"Jangan mimpi, tidak akan pernah anak saya menjadi istrimu, pergi!" ujar Bu Salamah.
"Bu, sabar Bu," ujar Hanah, ia mengusap bahu ibunya.
"Ck, waktu kalian tinggal enam hari lagi," ujar Juragan Karsa. "jika tidak bisa membayar hutang, siap-siap besok menikah dengan saya."
Setelah mengatakan itu Juragan Karsa tersenyum menyeringai dan berbalik pergi meninggalkan rumah Raihanah dan ibunya.
"Bu, ayo masuk!" ajak Raihanah.
Bu Salamah masih terus menatap tajam pada Juragan Karsa hingga laki-laki lanjut usia itu pergi dari halaman rumah dengan mobilnya.

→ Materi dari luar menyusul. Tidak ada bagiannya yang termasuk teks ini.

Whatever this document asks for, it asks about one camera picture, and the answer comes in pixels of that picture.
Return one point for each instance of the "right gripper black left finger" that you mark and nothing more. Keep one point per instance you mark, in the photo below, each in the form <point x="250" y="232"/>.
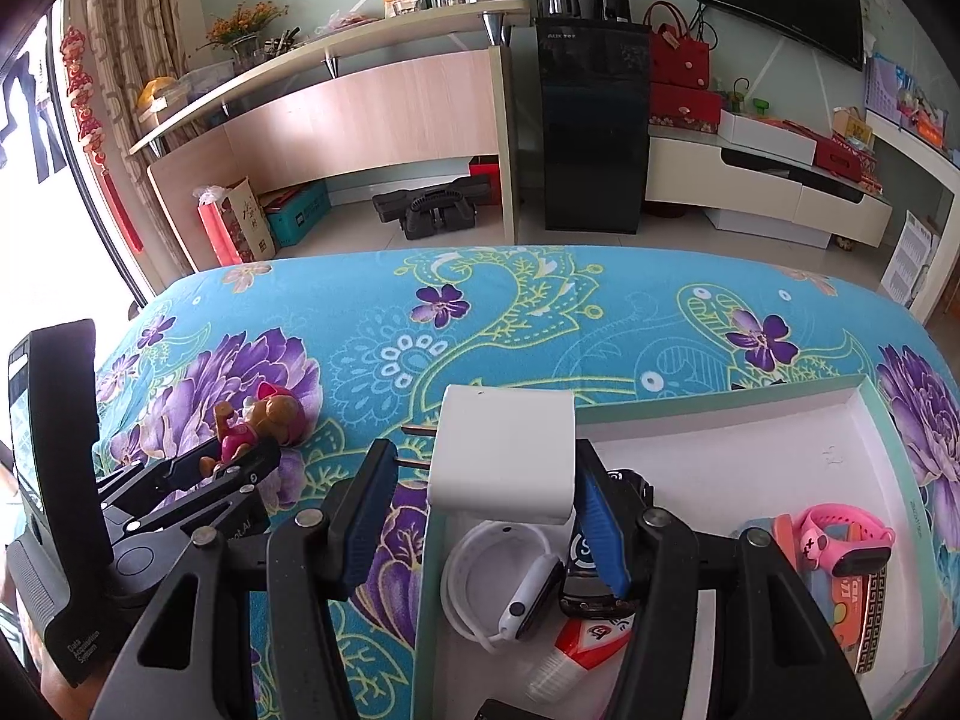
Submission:
<point x="188" y="656"/>

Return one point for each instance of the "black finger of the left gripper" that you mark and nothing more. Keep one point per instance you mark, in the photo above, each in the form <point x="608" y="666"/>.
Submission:
<point x="208" y="499"/>
<point x="143" y="485"/>

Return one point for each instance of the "brown pink puppy figurine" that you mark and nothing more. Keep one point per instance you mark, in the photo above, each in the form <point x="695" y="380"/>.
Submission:
<point x="274" y="413"/>

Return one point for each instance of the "orange carrot knife toy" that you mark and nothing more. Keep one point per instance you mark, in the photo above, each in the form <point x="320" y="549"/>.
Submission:
<point x="847" y="603"/>

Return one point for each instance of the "pink kids smartwatch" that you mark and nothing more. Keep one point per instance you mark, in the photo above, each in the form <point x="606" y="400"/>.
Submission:
<point x="843" y="540"/>

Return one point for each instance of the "gold black patterned lighter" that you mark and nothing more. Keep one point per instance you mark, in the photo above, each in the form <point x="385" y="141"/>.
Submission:
<point x="872" y="615"/>

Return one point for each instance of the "red white glue bottle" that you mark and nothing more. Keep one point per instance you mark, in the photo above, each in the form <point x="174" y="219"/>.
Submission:
<point x="581" y="646"/>

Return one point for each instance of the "black toy car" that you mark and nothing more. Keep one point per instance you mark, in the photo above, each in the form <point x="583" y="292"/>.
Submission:
<point x="599" y="581"/>

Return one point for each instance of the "white square charger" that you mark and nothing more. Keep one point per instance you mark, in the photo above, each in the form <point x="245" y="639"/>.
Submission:
<point x="501" y="454"/>

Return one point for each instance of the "orange blue naer toy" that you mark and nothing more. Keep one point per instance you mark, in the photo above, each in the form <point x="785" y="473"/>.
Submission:
<point x="780" y="539"/>

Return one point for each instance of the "black plug adapter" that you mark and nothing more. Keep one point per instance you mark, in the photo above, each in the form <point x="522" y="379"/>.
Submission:
<point x="494" y="709"/>

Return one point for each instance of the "floral blue tablecloth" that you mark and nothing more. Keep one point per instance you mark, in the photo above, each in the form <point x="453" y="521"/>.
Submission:
<point x="369" y="342"/>

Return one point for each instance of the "teal shallow cardboard tray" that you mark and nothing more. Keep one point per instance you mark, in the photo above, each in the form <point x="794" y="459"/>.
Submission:
<point x="717" y="462"/>

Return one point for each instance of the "red gift bag on floor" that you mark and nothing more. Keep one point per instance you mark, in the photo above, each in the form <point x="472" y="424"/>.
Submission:
<point x="234" y="223"/>

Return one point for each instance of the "teal storage crate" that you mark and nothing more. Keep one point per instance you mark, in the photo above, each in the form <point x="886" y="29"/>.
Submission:
<point x="292" y="212"/>

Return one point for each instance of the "black bag on floor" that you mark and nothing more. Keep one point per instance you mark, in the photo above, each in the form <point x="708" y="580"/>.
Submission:
<point x="426" y="211"/>

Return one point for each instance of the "wooden shelf desk unit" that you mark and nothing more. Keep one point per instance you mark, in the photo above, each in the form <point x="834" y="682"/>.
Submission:
<point x="437" y="107"/>

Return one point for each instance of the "red hanging knot decoration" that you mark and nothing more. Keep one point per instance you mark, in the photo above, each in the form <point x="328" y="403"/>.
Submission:
<point x="80" y="92"/>

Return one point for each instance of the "yellow flower bouquet vase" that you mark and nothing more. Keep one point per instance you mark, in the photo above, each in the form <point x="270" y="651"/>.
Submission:
<point x="241" y="30"/>

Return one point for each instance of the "white tv stand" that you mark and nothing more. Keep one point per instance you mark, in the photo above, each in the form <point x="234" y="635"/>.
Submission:
<point x="696" y="169"/>

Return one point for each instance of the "white flat box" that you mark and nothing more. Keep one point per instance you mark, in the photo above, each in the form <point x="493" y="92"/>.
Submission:
<point x="745" y="132"/>

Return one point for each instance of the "white side desk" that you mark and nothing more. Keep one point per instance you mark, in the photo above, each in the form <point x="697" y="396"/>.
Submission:
<point x="926" y="183"/>

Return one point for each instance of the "black water dispenser cabinet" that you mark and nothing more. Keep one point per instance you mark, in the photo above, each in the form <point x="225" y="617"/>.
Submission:
<point x="595" y="84"/>

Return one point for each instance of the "red gift box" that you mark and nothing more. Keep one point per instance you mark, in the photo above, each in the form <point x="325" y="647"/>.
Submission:
<point x="681" y="107"/>

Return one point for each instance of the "red handbag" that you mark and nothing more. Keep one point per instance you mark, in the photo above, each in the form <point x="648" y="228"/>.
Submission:
<point x="677" y="57"/>

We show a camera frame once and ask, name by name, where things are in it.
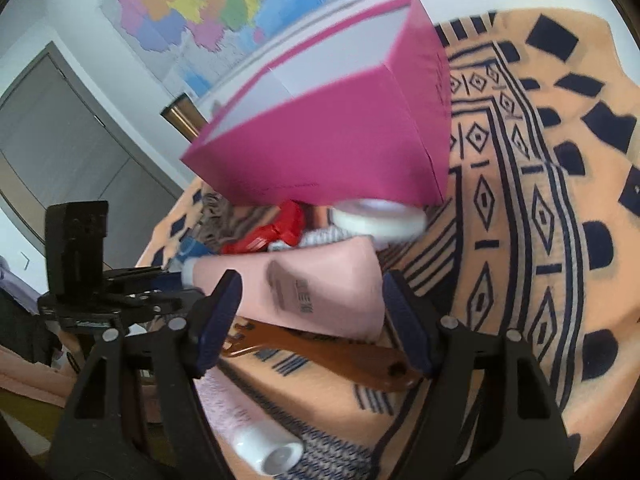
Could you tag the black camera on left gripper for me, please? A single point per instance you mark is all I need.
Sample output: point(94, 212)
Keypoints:
point(73, 237)

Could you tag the large pink cream tube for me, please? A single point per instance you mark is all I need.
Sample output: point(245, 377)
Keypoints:
point(333, 289)

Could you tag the orange patterned blanket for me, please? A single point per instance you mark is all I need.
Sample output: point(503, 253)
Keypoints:
point(538, 232)

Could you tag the red spray nozzle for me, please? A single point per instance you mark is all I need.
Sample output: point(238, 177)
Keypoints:
point(287, 226)

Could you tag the magenta cardboard box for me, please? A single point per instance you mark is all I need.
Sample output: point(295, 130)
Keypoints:
point(360, 110)

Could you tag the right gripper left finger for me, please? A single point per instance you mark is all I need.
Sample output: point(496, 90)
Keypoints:
point(210, 320)

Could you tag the brown plastic comb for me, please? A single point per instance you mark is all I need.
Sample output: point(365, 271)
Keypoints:
point(377, 368)

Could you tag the small pink white tube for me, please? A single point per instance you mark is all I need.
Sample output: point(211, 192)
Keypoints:
point(253, 435)

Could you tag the brass pole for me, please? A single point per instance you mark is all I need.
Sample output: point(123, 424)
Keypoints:
point(185, 117)

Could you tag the white tape roll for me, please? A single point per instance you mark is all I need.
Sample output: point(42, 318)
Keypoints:
point(381, 219)

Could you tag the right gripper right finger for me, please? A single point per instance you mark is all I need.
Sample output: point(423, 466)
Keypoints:
point(414, 320)

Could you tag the grey door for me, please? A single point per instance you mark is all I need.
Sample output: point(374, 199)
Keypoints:
point(59, 145)

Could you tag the colourful wall map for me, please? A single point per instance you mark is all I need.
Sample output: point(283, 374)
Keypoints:
point(190, 45)

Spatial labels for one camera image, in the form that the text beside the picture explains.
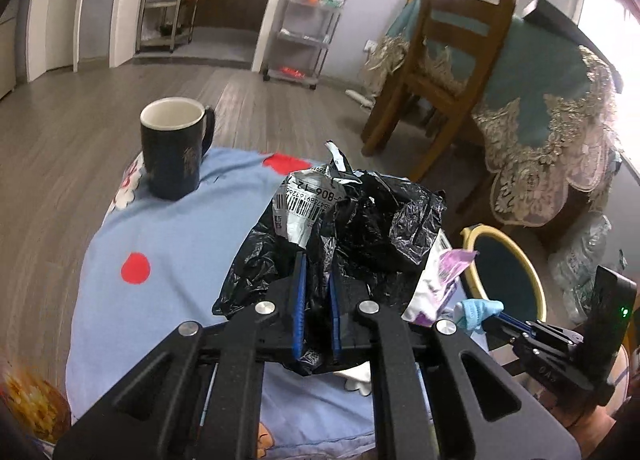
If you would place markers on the teal bin with yellow rim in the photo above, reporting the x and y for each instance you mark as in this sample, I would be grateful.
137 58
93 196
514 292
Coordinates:
501 271

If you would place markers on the clear plastic bag pile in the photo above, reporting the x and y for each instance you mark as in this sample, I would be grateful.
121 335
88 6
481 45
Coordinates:
573 266

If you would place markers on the wooden dining chair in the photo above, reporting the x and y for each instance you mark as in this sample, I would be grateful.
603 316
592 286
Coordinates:
452 53

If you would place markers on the white power strip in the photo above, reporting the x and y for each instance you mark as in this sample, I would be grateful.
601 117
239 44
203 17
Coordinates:
361 100

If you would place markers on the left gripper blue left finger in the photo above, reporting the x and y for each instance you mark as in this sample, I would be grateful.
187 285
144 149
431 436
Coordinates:
298 310

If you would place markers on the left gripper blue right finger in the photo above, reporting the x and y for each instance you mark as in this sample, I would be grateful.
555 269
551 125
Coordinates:
336 318

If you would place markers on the black ceramic mug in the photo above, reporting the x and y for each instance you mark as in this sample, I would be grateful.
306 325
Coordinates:
176 133

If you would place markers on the grey rolling shelf cart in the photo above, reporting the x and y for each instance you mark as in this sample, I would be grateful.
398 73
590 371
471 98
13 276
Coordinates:
301 41

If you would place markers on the light blue cartoon cushion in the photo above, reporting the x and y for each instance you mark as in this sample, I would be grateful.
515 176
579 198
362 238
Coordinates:
154 264

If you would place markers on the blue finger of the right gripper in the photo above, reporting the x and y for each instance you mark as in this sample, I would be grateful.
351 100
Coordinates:
510 325

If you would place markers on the black plastic trash bag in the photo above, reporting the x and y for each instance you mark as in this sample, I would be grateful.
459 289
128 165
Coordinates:
373 231

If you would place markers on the purple white snack wrapper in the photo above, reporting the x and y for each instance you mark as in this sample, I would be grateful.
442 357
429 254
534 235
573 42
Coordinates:
437 282

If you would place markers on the blue face mask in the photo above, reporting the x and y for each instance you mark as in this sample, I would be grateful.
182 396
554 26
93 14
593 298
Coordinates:
469 314

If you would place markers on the orange snack bag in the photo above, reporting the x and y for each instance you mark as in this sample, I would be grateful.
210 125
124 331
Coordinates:
40 409

"Ini Bu, minum dulu, ingat kondisi ibu," ujar Raihanah memberi segelas air putih hangat untuk ibunya.
"Ingat Bu, kendalikan amarah ibu, jangan sampai jantung ibu kumat."
"Ibu lebih baik mati dari pada harus melihat kamu menikah dengan bandot tua itu Hanah," ujar Bu Salamah.
Raihanah hanya bisa terdiam, hatinya menjerit tak tahu harus bagaimana. Ia juga tidak mau menikah dengan Juragan Karsa, tetapi mau bagaimana, sisa waktu enam hari rasanya mustahil ia mendapatkan uang dua puluh juta, belum lagi bunganya yang mencapai 50 persen itu.
Bukan Raihanah bodoh karena meminjam uang pada rentenir, tetapi ia terpaksa. Sulit baginya meminjam uang satu juta setiap bulam untuk berobat ibunya. Belum lagi saat ibunya harus dirawat di Rumah Sakit beberapa kali, hanya Juragan Karsa yang mau memberi pinjaman tanpa jaminan.
Raihanah dan ibunya tidak punya apa-apa selain nyawa pada diri mereka. Rumah reot yang mereka tinggali bahkan bukan milik mereka, melainkan milik orang lain yang baik hati membiarkan ditinggali oleh mereka selama 20 tahun ini.
"Hanah, coba besok kamu pinjam uang sama majikanmu Hanah, ibu benar-benar tidak rela kamu menikah dengan bandot tua itu," ujar Bu Salamah.
"Bu ...," lirih Raihanah.
Meminjam uang dari majikannya, di hari kedua dia bekerja, ya Allah bagaimama mungkin. Meski majikannya orang baik sekalipun, sangat tidak mungkin dia meminjam uang darinya, begitu pikir Raihanah.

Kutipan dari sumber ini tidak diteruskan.